Yes. Nothing I've proposed was intended to preclude this.

I think you have misunderstood my proposal as simply using the RDF 
syntax
(which I didn't mean) rather than RDF "in its fullness" (which I did 
mean).

> Queries encoded as OWL really do have useful semantics: e.g. an 
> instance
> representing a variable which is a member of some class and inherits
> from some existential to a nominal of another instance, etc., would 
> then
> have well-defined meaning in terms of what could fill that variable.

Great.

>
> No semantics for RDF means no advantage to using it.

It puzzles me that you would think I was proposing using RDF syntax
without semantics since I explicitly mentioned the relevance of the
RDF MT...

???


>
>> 2. Clients submitting DAWG queries and processing DAWG results will
>> (almost without exception) be capable of constructing, manipulating,
>> and utilizing RDF graphs -- typically via a software API. By encoding
>> queries (and results, BTW) as RDF, this results in reduced
>> implementational
>> requirements for DAWG clients, as well as a more consistent solution
>> environment (i.e. fewer parsers, serializations, APIs, logical
>> operations,
>> etc.).
>
> Whoah- giant giant leap here.

I have a feeling that the only giant leap is your misunderstanding
of what I am saying here. Sorry. Please try re-reading it. Maybe
it will be clearer the second time around.

> Just how do you see people getting this abstract "RDF processing"
> functionality?

Eh? Abstract? I tend to find software APIs to be quite "real" and
concrete tools.

> I was rather thinking that engineers armed with an RDF query language
> wouldn't need any other RDF components to get at the data they want. If
> you've got to be able to process RDF in order to use our language to
> query RDF, then what's the bloody point?
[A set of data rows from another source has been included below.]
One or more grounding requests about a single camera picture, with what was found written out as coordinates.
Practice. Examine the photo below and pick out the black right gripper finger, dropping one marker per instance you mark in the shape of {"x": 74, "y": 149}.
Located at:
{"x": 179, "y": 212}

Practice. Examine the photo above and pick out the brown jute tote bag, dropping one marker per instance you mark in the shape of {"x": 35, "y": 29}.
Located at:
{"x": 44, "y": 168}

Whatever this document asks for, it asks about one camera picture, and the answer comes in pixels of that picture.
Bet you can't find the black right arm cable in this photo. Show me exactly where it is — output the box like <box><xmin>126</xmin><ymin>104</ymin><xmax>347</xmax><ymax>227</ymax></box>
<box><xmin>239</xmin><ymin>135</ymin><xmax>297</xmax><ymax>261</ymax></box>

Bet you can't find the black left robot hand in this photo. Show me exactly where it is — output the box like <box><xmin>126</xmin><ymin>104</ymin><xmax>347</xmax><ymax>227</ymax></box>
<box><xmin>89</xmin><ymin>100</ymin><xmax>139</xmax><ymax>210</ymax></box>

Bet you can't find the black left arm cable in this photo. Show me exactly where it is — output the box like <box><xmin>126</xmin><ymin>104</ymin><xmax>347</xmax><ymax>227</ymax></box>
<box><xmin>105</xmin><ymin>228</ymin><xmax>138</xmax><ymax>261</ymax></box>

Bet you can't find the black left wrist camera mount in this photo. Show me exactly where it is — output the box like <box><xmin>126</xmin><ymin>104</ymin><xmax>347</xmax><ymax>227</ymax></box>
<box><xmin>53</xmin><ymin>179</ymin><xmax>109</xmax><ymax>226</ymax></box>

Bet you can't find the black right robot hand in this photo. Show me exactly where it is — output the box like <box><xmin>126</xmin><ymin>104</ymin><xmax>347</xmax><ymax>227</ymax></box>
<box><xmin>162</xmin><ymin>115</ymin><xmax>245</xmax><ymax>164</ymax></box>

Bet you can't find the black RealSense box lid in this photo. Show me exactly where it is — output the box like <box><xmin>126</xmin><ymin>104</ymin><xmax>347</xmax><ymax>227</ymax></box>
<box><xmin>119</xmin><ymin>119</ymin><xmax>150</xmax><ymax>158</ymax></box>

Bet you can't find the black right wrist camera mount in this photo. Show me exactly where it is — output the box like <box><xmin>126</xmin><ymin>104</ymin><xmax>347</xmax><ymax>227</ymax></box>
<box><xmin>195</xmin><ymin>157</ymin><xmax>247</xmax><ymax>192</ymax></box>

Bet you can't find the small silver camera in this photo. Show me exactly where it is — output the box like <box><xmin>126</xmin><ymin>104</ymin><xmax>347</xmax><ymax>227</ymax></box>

If you have to construct a query, using a software API that allows
you to work with a well-understood form of expression (an RDF graph)
is a benefit, not a burden.

Especially since you have less risk of creating a syntactically invalid
query expression since the construction of the query is via API 
functions/methods
and serialization is handled by the API -- rather than directly 
constructing
the query expression string using string operations.

You're question "what's the bloody point" seems as strange to ask in
this case as in the case of someone using a DOM API to construct an
XML instance -- and thus not having to worry about the arcana of
the XML serialization, but only the logical structure of the instance.
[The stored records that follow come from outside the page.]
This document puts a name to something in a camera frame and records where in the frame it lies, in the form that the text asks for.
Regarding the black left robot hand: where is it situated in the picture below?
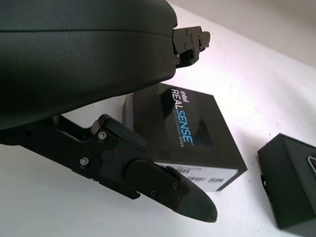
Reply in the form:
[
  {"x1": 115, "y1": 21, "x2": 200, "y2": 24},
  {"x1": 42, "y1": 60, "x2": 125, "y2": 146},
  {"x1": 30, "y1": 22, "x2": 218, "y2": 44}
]
[{"x1": 0, "y1": 0, "x2": 218, "y2": 224}]

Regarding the black RealSense box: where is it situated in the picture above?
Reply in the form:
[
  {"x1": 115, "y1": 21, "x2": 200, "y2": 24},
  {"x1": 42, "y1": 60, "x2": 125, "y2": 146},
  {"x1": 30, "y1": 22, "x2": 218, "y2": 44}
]
[{"x1": 122, "y1": 82, "x2": 248, "y2": 200}]

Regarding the black camera box base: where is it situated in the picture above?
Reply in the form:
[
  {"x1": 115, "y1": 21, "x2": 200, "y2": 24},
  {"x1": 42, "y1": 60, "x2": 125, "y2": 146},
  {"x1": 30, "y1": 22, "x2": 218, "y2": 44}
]
[{"x1": 257, "y1": 132, "x2": 316, "y2": 234}]
Sorry, but I continue to be puzzled by your comments to my posting. They
appear to be comments to some other posting, not to what I actually 
wrote.

>
>> 3. By expressing queries in RDF, the queries themselves fall within
>> the target scope of DAWG, which (barring careless syndication of
>> query graphs with other graphs) will offer alot of utility.
>
> This is the only argument I really understand, and I understand 
> interest
> in storing queries in RDF, which is the cool new way to store anything.
> However,
>
> 1) This concern is academic; in real life users are unlikely to care
> very deeply.

I think this remains to be seen. Your assertion does not make it true.

> Witness the world's complete lack of interest in XQueryX.
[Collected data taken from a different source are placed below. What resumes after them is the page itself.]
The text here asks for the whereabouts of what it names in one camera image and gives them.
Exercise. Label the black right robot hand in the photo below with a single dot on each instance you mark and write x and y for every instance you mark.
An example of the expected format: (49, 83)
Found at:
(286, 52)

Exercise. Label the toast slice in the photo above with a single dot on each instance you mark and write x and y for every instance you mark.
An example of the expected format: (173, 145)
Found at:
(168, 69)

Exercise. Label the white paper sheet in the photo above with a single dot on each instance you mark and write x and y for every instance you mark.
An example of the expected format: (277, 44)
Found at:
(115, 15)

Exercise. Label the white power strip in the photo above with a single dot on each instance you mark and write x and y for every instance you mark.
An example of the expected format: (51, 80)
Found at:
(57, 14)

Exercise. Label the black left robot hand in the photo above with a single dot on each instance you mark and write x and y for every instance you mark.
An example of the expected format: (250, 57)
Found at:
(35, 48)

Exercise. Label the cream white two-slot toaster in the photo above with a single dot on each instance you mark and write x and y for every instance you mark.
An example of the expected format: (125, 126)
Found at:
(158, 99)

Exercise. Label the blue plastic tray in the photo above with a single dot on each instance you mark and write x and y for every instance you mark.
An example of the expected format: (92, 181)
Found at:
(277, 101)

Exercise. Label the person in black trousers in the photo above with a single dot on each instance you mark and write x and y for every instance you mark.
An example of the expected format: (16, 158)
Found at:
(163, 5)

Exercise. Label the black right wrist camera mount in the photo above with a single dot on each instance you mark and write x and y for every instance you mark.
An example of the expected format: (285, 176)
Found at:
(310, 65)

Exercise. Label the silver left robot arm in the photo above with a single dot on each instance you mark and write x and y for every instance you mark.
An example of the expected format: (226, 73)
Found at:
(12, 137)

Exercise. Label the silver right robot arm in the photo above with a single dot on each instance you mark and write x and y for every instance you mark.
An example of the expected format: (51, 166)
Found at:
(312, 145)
I don't think you can make your conclusion based on the specific
case of XQueryX. Also, I expect the key motivations for XQueryX
had far more to do with using general XML tools (other than, or
with no special focus on, XQuery) rather than querying queries.

Still, this is not the greatest benefit/argument for having queries
expressed using RDF, so even if this particular argument is discarded
that doesn't mean the proposal to express queries in RDF is without
significant merit.

>
> 2) We still don't have any use cases at all demonstrating this user
> need, and I think we should at the very least come up with a couple of
> use cases for any requirement.

This was an argument for the requirement, not a requirement itself.

>
>> 4. Clients which wish to submit a query to a DAWG repository which is
>> known to not support any inference could employ a reasoner to
>> pre-expand
>> the query into a set of alternates and submit each to the repository,
>> syndicating the results (or this could be provided by a specialized
>> proxy-based query broker). Granted, one could do this if queries were
>> expressed in other ways, but one would first have to map the query to
>> RDF, reason about it, and then remap it back to the other form. Much
>> better to use RDF from the start.
>
> I have architected both inference engines and query brokers to perform
> the kinds of transformations you describe, and I have never been at all
> tempted to use RDF internally as an intermediary.

Were your solutions intended to be completely system and implementation
independent, allowing for the interaction of arbitrary clients and
knowledge stores operating in (potentially significantely) heterogenous
environments?

I think it's good to keep in mind that just because some particular 
approach
has worked in the past for specific implementations of specific 
solutions
in a controlled environment, that does not mean such approaches will be
suitable/optimal as a global standard aimed at platform and 
implementation
independent solutions.

So just because you have never been tempted to use RDF in the past (and
I fully appreciate why you wouldn't be so tempted) that doesn't mean 
using
RDF for DAWG is not an optimal approach, given the goals typically
associated with standards (as opposed to closed systems).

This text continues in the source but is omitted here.